Discoveries made by Duke researchers may help explain a developmental disease called microcephaly.
Published online Jan. 7 in the neuroscience journal Neuron, a group of Duke researchers found that stem cells that experience a delay during mitosis—the stage of the cell cycle in which a cell divides into two—produce fewer stem cells and more differentiated neurons, many of which die prematurely. This finding could help determine the causes of microcephaly, a rare disease characterized by abnormal smallness of the head, incomplete brain development and intellectual disability.
“We were interested in following up on a previous finding that I had made during my postdoctoral studies, in which I had found that a specific depletion of a gene called Magoh, which has a disruption of stem cells, causes smaller brain size in mice,” said Debra Silver, assistant professor of molecular genetics and microbiology at the School of Medicine.
A number of human genetic studies have collectively shown that mutations associated with brain size disorders such as microcephaly are caused by genes that control cell division, but the real mystery lies in how those mutations actually lead to a smaller brain, she explained.
“That’s where our study came in,” Silver said. “We wanted to understand what was actually driving those differences in neurons and stem cells and get a sense of what are the defects in stem cells that play a role in causing microcephaly.”
The research began with mouse mutants generated in Silver’s lab, which allowed the research team to perform live imaging of stem cells as they were dividing.
Silver's team found that some of the stem cells in Magoh-deficient mice took two to three times longer than normal to fully divide. These slowly dividing cells were also shown to be more likely to die prematurely.

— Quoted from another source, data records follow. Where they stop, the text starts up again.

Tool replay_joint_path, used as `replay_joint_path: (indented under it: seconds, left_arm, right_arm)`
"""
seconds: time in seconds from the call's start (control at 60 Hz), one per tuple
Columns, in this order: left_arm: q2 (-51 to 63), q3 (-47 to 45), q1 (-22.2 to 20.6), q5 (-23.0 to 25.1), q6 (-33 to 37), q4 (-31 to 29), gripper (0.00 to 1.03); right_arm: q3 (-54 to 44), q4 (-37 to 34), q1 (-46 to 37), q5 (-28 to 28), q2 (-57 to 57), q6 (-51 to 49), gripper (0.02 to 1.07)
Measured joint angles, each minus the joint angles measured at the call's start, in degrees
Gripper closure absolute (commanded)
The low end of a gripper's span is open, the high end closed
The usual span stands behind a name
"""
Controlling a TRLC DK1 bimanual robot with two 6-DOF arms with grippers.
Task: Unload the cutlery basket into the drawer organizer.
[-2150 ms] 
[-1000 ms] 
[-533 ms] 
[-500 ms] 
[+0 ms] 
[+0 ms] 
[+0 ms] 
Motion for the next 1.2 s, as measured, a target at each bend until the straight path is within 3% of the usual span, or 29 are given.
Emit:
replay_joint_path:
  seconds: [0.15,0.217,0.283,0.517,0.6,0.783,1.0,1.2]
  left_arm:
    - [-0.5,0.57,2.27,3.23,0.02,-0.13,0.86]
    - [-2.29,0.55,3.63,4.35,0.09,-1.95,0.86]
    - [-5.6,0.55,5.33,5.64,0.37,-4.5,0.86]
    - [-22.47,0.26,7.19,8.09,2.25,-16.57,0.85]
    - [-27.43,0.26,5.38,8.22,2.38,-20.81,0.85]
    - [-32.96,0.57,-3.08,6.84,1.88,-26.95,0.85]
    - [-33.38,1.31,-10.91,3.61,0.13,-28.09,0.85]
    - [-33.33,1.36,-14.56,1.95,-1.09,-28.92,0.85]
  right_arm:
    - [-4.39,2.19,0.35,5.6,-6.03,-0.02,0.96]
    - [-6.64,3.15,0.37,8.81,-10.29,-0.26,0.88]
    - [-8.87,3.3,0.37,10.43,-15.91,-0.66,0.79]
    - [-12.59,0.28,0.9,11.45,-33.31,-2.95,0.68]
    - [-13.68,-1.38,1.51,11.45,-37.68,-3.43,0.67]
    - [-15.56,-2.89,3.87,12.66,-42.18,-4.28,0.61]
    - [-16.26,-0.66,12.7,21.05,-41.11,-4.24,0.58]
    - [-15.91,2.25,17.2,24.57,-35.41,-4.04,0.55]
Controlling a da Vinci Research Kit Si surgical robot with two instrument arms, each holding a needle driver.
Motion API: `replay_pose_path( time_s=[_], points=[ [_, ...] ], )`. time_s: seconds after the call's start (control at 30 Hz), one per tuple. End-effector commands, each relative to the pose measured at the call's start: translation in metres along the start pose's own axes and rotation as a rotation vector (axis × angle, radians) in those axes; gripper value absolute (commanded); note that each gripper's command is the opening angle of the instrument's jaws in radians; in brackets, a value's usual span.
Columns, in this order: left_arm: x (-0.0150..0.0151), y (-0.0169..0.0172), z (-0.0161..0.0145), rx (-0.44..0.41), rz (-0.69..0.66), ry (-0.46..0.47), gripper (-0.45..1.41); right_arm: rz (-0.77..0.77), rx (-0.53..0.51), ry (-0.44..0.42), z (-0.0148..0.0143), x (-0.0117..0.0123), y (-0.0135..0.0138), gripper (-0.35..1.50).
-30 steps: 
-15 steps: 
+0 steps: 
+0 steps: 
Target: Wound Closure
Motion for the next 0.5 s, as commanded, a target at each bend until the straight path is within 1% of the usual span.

“Some cells in the brain that are dividing more slowly will generate the wrong kind of cells,” said Louis-Jan Pilaz, a post-doctoral fellow in Silver's lab who assisted with the research.
The team investigated whether or not the extended duration of mitosis would directly lead to fewer stem cells and more differentiated neurons and dying cells. To demonstrate this causal relationship in a mouse model, the investigators treated cells and tissues with specific drug agents that prolonged their mitotic duration.
“One big challenge during the process was being able to visualize these cells and see the duration of mitosis,” Pilaz said. “Another challenge is trying to find the drug that could specifically delay mitosis to make it longer, but then could be reverted back and then to see what would happen.”
Silver said that the findings may have implications for parts of the body outside of the brain.
There are a number of disorders related to stem cell dysfunction that affect the development of all parts of the human body. Some of these other disorders may potentially be explained by prolonged mitosis, Silver said.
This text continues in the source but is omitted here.